**TASK ITEM**
Only the pictures are dropped. Restate each line below word for word.

**SOURCE MATERIAL**
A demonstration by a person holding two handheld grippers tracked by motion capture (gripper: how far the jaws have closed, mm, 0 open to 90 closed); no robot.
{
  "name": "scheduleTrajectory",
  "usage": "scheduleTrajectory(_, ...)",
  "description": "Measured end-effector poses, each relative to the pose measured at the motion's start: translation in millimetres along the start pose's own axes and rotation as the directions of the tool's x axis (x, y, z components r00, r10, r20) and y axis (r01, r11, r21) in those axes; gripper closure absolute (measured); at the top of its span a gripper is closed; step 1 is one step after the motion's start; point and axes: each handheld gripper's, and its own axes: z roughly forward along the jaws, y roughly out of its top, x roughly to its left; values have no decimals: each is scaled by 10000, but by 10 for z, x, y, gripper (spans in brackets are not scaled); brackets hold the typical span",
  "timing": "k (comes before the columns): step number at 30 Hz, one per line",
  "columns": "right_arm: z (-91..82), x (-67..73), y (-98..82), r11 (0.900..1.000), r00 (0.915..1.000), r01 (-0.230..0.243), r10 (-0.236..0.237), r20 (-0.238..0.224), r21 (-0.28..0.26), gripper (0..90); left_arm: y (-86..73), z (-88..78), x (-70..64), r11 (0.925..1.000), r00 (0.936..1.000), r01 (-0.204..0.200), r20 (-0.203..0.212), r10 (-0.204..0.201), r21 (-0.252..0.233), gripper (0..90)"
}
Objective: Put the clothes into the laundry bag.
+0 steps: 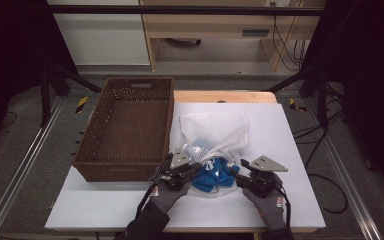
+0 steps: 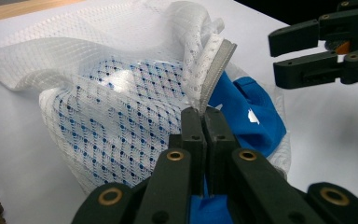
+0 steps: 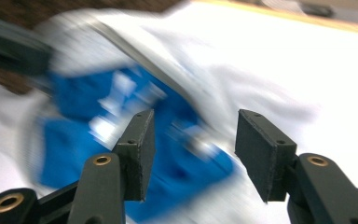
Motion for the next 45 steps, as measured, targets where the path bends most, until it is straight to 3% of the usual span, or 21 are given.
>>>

**OUTPUT BELOW**
A demonstration by a person holding two handheld grippers tracked by motion capture (gripper: how far the jaws have closed, mm, 0 open to 90 closed); no robot.
{
  "name": "scheduleTrajectory",
  "usage": "scheduleTrajectory(_, ...)",
  "description": "Measured end-effector poses, each relative to the pose measured at the motion's start: translation in millimetres along the start pose's own axes and rotation as the directions of the tool's x axis (x, y, z components r00, r10, r20) and y axis (r01, r11, r21) in those axes; gripper closure absolute (measured); at the top of its span a gripper is closed; step 1 is one step after the motion's start; point and axes: each handheld gripper's, and its own axes: z roughly forward along the jaws, y roughly out of its top, x roughly to its left; values have no decimals: each is scaled by 10000, but by 10 for z, x, y, gripper (spans in brackets are not scaled); brackets hold the typical span",
  "timing": "k (comes before the columns): step number at 30 Hz, one per line",
  "columns": "right_arm: z (-91..82), x (-67..73), y (-98..82), r11 (0.900..1.000), r00 (0.915..1.000), r01 (-0.230..0.243), r10 (-0.236..0.237), r20 (-0.238..0.224), r21 (-0.28..0.26), gripper (0..90); left_arm: y (-86..73), z (-88..78), x (-70..64), r11 (0.925..1.000), r00 (0.936..1.000), r01 (-0.204..0.200), r20 (-0.203..0.212), r10 (-0.204..0.201), r21 (-0.252..0.233), gripper (0..90)"
}
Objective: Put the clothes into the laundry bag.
+0 steps: 
+0 steps: 
+0 steps: 
Motion for the next 45 steps, as measured, targets where the path bends most, until it is straight to 3% of the usual span, or 21 are given.
>>>

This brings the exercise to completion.